_MATERIAL FOR THIS TASK_:
────────

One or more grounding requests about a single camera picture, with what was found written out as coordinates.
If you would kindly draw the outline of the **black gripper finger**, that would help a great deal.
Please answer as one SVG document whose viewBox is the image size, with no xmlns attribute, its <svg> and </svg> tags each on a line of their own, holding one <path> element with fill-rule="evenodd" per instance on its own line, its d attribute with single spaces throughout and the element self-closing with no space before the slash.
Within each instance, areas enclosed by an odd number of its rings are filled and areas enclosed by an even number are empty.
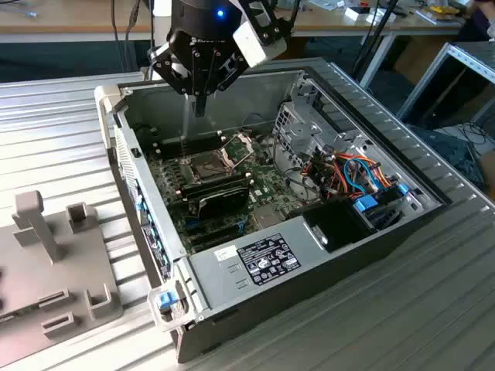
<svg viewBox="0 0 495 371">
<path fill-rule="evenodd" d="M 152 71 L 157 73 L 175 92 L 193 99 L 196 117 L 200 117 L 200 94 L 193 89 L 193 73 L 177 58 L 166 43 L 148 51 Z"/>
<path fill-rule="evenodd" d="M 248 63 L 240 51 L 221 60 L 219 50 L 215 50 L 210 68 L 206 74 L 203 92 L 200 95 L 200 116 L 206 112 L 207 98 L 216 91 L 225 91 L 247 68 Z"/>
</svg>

────────

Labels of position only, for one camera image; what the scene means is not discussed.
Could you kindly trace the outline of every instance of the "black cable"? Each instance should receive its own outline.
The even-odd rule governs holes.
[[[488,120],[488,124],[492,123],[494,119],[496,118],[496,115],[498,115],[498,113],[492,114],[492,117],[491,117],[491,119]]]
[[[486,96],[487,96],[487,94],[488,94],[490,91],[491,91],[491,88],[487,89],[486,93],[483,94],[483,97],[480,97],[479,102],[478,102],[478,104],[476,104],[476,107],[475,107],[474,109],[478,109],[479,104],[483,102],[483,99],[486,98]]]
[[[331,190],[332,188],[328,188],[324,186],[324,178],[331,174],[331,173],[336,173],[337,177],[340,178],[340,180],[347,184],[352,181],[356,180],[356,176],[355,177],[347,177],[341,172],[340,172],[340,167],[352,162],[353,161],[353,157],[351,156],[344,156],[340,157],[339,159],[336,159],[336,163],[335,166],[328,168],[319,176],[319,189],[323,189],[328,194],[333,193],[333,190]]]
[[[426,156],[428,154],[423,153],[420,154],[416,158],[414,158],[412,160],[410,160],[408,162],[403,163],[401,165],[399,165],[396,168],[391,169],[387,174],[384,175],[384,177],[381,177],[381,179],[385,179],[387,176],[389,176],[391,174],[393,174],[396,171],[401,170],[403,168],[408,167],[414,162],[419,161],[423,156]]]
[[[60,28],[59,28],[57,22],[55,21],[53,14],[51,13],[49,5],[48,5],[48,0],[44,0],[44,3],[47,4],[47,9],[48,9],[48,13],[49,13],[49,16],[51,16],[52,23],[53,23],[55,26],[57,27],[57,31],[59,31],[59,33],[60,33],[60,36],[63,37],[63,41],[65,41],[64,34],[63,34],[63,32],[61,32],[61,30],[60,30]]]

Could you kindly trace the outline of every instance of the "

────────

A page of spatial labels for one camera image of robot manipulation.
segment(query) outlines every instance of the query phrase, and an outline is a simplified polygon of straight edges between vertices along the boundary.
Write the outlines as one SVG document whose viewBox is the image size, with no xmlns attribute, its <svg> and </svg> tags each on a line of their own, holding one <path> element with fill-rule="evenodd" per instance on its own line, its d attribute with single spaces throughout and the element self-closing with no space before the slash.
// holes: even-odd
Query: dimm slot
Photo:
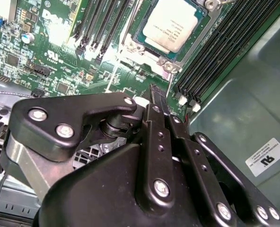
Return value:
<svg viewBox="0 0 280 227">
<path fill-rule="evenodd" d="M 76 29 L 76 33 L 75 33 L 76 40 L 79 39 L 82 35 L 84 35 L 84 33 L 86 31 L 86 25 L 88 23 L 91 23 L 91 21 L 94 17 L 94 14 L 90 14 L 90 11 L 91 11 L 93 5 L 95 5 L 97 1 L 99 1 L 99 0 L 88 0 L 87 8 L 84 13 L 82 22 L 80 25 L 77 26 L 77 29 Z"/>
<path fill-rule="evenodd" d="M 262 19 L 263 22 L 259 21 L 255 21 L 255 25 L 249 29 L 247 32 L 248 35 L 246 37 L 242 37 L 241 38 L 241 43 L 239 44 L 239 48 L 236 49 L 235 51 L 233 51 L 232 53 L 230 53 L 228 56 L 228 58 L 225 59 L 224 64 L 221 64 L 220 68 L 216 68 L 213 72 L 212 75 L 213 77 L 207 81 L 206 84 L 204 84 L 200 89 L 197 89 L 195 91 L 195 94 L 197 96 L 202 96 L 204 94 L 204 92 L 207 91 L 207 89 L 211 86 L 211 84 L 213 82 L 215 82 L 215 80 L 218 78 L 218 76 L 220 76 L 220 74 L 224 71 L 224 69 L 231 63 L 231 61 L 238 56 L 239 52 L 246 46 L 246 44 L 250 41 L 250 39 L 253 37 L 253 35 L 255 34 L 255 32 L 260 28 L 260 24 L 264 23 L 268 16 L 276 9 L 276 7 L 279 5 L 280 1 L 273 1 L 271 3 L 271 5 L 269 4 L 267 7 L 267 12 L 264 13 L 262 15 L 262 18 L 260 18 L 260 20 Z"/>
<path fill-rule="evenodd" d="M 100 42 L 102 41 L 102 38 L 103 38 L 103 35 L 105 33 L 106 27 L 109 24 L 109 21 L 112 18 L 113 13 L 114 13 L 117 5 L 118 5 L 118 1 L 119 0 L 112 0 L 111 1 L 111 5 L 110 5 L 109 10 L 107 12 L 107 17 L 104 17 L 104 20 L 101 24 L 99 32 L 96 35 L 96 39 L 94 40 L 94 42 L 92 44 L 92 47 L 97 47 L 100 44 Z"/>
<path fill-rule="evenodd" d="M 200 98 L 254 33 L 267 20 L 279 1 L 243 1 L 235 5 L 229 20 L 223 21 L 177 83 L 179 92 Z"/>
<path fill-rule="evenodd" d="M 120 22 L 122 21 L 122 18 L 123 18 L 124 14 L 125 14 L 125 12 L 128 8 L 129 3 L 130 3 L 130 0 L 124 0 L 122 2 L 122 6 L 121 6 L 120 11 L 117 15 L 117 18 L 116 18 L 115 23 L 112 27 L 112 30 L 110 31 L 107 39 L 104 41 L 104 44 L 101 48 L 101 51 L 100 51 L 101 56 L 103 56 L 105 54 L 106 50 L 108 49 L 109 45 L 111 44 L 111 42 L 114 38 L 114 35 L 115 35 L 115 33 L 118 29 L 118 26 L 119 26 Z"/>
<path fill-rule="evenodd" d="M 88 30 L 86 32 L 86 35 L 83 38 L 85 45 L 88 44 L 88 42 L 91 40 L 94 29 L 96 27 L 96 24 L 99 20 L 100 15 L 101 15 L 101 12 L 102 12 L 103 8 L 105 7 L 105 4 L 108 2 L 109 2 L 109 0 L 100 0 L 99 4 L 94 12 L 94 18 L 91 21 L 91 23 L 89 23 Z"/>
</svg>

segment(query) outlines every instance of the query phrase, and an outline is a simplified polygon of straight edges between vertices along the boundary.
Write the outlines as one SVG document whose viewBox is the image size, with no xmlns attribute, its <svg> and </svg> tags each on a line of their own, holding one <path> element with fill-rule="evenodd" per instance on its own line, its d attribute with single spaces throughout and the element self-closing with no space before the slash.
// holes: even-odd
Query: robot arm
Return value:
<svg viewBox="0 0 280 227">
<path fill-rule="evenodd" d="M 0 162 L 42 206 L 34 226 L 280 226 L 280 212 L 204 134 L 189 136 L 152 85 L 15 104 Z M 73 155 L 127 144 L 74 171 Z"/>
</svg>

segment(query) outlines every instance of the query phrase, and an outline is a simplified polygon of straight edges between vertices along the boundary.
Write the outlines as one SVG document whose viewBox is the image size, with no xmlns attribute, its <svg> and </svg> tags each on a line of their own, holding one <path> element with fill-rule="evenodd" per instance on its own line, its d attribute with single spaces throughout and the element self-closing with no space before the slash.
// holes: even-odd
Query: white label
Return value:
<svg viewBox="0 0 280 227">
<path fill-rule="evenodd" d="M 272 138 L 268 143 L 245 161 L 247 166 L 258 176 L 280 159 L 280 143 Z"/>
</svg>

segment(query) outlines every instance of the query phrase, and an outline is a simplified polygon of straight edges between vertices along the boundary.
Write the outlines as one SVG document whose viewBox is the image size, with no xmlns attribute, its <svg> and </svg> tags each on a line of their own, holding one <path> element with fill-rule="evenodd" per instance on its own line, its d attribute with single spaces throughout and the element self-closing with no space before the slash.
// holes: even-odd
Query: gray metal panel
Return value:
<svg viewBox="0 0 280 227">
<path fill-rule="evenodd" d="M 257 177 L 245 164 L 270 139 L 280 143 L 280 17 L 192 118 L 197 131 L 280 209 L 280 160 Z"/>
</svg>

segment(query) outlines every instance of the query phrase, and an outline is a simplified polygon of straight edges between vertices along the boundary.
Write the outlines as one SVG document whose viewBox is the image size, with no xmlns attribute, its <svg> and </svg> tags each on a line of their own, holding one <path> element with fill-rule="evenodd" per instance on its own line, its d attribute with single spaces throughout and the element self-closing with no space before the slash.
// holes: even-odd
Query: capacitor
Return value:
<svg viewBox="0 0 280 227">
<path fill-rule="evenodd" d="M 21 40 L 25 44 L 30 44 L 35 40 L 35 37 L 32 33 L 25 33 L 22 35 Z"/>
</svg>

────────

_YOUR OBJECTIVE_: I'd like the lines above from the one with "One or more" up to and including the one with "If you would" copied exactly, with no other lines.

_WRITTEN SOLUTION_:
One or more grounding requests about a single camera picture, with what was found written out as coordinates.
If you would kindly draw the outline of the **black gripper finger**, that would help a great deal.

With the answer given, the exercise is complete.